Problem wybuchających telefonów Samsung Galaxy Note 7 to poważny cios w wizerunek firmy, która przecież jest wieloletnim producentem smartfonów, który utrzymuje się w czołówce światowych gigantów zajmujących się właśnie tą branżą. A niestety, doniesienia zachodnich mediów nie są pozytywne. Oto jeden z klientów doznał poważnego poparzenia nogi, innemu z kolei Note 7 wybuchł w ręku, co oczywiście skończyło się wizytą w szpitalu. Co gorsza użytkownik był sześcioletnim chłopcem. Po tych zdarzeniach, producent wydał oficjalny komunikat, w którym wzywa do zaprzestania korzystania z Samsung Galaxy Note 7. Niestety, liczba chętnych na ten model wciąż jest duża, a awaryjność urządzenia nie została zażegnana.
Jak donoszą media, antidotum na ten wizerunkowy kryzys ma być nowy szef, prezes Jay Y. Lee. Lee jest synem obecnego prezesa, który zaczął przygotowywać swego następcę do przejęcia firmy już w 2014 roku. Wówczas obecny prezes przeszedł zawał serca, co skłoniło go do decyzji o odsunięciu się od firmy, zwolnienia tempa życia. Stąd decyzje personalne. A skoro Samsung to wielki moloch, to i wdrażanie nowego prezesa nie może odbywać się z dnia na dzień. Lee na objąć fotel dyrektora i członka Rady Nadzorczej.
W związku z powtarzającymi się awariami Galaxy Note 7, w świat poszła informacja, że do 30 września 2016 roku nastąpi dezaktywacja wszystkich modeli Note 7. Firma szybko odpowiedziała na te plotki stwierdzeniem, że dezaktywacja zostanie przeprowadzona wyłącznie w stosunku do niektórych urządzeń wprowadzonych na rynek francuski.
Jak się okazało, co z resztą nie było nigdy tajemnicą, Samsung zleca swoim podwykonawcom wykonanie części do smartfonów, w tym akumulatorów. Tak było i tym razem. W związku z aferą wybuchowych urządzeń, koreański gigant zaapelował do swoich klientów do zwracania Note 7. Producent zobowiązał się do wymienienia ich na nowe modele, które będą wolne od wad.
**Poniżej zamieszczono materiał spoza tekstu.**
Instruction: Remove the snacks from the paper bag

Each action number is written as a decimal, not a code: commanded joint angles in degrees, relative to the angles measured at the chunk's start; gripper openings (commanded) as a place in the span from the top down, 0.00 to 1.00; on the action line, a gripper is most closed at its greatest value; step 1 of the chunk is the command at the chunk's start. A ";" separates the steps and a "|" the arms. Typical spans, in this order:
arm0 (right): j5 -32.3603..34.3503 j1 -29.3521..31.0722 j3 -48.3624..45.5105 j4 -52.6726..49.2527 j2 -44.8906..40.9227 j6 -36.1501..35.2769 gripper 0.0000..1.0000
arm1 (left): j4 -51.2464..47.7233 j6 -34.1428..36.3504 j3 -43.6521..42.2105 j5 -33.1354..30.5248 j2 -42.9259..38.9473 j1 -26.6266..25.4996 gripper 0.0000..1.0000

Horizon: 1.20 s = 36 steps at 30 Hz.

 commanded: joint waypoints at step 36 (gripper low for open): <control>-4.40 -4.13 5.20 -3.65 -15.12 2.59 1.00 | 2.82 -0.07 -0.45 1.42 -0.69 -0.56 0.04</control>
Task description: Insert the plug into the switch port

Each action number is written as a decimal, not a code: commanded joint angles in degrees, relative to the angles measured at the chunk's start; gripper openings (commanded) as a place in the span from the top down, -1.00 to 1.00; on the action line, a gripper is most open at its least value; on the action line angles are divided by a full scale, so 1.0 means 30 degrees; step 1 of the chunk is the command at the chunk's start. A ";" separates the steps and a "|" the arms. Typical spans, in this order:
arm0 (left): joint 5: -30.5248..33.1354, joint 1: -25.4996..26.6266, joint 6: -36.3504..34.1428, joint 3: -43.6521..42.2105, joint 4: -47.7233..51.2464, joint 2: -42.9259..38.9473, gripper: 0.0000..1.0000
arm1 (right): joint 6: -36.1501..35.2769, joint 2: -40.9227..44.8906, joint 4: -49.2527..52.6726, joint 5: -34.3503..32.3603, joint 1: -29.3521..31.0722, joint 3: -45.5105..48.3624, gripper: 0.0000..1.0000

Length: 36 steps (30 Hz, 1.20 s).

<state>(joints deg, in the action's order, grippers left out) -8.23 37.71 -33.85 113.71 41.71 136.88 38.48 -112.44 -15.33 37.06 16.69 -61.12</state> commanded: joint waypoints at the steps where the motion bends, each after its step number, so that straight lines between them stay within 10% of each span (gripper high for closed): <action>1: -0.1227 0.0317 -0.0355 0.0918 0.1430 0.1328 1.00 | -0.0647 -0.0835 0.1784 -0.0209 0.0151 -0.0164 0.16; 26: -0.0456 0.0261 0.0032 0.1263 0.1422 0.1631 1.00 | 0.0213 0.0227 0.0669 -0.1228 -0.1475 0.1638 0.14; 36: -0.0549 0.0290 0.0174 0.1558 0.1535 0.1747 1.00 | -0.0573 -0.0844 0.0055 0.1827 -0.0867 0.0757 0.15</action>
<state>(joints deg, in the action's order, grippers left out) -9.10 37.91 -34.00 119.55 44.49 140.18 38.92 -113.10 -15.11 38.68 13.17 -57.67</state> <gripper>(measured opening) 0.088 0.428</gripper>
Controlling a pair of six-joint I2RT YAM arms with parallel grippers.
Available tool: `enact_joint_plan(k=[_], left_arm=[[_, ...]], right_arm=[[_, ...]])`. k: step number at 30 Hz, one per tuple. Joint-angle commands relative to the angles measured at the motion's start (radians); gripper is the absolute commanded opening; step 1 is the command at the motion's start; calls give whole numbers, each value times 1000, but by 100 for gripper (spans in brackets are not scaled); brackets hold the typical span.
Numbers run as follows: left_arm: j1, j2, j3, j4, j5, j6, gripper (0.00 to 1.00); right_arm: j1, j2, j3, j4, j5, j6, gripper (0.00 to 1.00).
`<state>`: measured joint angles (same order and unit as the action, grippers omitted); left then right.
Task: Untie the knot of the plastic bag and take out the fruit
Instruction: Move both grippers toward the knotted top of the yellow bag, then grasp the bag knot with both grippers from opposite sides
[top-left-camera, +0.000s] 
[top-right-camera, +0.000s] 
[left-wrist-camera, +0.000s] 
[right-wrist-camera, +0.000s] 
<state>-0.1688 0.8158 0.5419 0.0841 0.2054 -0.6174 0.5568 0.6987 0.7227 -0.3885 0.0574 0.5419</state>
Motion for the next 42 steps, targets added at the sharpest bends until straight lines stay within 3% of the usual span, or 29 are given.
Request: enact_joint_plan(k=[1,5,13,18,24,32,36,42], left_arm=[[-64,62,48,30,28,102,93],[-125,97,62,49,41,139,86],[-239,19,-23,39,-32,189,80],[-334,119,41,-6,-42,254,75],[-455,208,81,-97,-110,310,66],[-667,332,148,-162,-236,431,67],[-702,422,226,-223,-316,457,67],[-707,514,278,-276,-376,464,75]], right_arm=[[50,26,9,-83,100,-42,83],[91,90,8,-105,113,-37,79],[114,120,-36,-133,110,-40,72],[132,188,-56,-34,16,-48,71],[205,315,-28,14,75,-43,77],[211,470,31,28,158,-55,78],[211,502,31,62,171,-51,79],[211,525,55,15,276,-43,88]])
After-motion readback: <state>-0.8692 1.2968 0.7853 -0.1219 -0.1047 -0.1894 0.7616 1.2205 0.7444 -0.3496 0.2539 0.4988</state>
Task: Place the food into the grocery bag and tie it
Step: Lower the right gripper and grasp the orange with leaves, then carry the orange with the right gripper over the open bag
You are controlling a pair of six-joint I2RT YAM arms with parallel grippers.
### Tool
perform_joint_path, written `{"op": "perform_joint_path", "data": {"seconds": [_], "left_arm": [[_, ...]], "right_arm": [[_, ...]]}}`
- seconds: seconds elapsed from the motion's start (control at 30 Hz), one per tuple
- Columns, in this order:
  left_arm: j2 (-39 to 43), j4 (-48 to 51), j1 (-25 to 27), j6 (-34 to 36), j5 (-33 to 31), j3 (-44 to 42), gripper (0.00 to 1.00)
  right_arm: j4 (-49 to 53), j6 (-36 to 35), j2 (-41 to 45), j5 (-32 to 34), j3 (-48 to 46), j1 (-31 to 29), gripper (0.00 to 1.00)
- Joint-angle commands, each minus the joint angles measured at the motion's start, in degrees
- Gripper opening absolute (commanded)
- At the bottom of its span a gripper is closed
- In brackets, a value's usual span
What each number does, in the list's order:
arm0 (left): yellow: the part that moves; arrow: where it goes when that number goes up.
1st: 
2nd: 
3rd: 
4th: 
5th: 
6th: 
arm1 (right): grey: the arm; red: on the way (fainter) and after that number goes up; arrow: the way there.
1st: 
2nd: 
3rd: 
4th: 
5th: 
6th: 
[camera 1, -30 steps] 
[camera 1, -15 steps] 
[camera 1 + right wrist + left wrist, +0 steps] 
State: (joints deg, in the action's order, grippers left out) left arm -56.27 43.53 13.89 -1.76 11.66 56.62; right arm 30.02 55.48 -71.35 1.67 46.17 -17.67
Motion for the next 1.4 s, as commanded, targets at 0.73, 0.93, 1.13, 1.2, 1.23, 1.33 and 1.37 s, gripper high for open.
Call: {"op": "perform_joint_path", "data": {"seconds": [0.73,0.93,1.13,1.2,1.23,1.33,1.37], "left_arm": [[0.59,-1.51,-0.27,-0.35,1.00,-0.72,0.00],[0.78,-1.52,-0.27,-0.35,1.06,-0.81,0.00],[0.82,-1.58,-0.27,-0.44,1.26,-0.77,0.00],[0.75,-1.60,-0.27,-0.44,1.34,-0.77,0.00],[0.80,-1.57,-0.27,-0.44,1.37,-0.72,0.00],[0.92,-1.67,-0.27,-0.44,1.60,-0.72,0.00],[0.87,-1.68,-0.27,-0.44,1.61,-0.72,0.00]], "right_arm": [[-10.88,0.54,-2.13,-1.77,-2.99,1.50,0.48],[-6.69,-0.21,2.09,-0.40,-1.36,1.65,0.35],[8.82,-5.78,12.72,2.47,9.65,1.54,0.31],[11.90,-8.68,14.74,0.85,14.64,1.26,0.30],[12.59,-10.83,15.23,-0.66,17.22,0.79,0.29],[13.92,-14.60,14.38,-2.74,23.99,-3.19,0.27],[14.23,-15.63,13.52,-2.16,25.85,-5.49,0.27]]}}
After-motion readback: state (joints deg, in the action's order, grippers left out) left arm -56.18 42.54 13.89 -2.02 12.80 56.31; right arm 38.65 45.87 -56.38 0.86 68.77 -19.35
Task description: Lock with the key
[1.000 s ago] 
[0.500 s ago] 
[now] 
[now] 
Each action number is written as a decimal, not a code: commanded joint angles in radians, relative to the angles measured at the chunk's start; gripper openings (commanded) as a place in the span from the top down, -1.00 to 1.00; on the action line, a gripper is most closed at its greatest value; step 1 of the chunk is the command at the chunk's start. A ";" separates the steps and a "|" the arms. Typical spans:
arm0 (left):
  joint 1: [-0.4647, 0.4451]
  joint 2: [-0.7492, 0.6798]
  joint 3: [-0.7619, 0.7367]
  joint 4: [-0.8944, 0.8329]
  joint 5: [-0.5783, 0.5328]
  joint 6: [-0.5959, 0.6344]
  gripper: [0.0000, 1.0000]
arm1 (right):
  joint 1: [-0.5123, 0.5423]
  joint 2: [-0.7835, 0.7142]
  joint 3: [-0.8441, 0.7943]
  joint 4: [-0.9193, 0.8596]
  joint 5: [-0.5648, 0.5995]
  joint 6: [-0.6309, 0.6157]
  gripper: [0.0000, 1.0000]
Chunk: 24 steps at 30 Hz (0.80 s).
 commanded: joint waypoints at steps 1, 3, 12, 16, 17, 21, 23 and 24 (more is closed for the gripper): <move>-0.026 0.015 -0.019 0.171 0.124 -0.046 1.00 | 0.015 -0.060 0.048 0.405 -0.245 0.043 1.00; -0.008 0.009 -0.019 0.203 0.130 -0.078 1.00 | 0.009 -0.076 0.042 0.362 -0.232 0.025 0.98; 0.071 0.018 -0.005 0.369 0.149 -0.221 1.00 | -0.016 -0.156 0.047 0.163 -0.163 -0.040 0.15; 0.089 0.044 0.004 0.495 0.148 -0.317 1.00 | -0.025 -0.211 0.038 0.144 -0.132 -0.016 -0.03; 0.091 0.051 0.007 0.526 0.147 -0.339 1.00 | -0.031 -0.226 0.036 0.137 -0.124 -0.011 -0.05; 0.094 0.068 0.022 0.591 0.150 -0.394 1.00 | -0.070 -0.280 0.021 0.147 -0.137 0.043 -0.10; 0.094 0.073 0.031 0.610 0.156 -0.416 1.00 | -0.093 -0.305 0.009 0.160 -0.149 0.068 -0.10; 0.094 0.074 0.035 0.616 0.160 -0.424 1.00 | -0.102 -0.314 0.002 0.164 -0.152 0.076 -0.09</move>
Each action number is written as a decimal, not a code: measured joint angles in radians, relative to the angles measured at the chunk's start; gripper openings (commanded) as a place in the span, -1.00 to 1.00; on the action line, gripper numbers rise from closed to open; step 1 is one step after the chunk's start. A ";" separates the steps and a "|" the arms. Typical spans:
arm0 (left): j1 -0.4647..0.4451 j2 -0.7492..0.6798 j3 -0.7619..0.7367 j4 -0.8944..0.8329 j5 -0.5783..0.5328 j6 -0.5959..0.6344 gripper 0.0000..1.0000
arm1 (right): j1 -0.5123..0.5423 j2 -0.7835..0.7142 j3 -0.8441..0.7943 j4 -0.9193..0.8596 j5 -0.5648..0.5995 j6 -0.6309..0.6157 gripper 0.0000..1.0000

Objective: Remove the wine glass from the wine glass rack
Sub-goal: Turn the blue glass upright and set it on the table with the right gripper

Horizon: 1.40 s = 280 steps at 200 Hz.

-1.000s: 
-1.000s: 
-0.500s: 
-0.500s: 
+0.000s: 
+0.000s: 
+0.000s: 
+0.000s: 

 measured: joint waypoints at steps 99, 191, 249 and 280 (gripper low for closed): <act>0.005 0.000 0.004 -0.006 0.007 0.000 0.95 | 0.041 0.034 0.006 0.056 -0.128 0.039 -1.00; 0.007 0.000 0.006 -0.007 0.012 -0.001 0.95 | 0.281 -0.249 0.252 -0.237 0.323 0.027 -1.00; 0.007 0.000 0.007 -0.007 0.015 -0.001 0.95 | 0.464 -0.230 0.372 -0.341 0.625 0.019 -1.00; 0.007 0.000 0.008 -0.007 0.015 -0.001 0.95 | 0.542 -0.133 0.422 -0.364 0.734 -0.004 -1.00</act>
Warto jednak przypomnieć lub uzmysłowić niewiedzącym użytkownikom smartfonów czy innych smart urządzeń zasilanych przenośnymi akumulatorami, że te urządzenia, a zwłaszcza ich baterie na skutek przegrzania mogą wybuchać, zapalać się czy po prostu nagrzewać się do takiej temperatury, która może spowodować uszkodzenia ciała. Warto więc o tym pamiętać i stosować zalecane środki ostrożności i nie przegrzewać urządzeń.